=== ASSIGNMENT ===
Pull every line with "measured" from the material.

=== AVAILABLE DATA ===
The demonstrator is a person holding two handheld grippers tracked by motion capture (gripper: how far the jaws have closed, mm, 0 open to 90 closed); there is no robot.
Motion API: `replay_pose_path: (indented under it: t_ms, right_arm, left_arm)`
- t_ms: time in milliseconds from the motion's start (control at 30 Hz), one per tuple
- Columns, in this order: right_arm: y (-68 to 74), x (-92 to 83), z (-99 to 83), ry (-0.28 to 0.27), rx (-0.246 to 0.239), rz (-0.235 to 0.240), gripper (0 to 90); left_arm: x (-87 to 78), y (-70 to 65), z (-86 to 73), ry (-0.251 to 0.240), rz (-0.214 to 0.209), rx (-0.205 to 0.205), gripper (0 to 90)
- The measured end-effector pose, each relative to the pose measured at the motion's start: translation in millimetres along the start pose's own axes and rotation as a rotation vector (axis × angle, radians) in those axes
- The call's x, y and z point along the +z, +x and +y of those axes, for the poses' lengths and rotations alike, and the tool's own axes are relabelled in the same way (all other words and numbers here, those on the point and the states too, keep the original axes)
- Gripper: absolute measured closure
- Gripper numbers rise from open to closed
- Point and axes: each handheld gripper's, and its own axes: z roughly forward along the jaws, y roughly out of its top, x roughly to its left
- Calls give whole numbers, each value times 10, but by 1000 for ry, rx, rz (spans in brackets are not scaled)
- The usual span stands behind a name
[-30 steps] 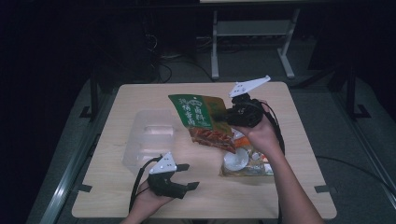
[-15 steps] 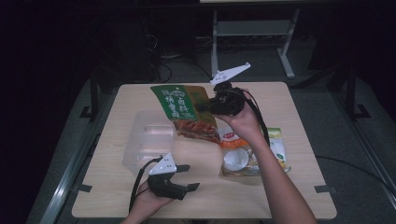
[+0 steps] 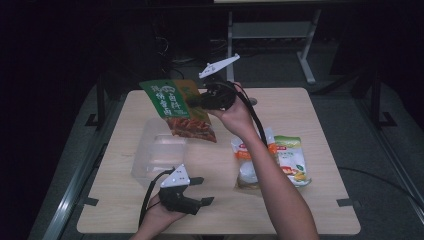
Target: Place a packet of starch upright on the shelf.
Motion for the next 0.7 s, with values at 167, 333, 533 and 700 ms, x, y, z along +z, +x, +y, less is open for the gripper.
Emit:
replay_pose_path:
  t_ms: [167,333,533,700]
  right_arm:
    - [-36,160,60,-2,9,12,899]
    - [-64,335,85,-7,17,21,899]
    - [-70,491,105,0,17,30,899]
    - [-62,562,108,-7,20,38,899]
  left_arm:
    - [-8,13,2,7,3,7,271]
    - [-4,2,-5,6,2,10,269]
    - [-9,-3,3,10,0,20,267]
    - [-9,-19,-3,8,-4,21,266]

=== ANSWER ===
- The measured end-effector pose, each relative to the pose measured at the motion's start: translation in millimetres along the start pose's own axes and rotation as a rotation vector (axis × angle, radians) in those axes
- Gripper: absolute measured closure

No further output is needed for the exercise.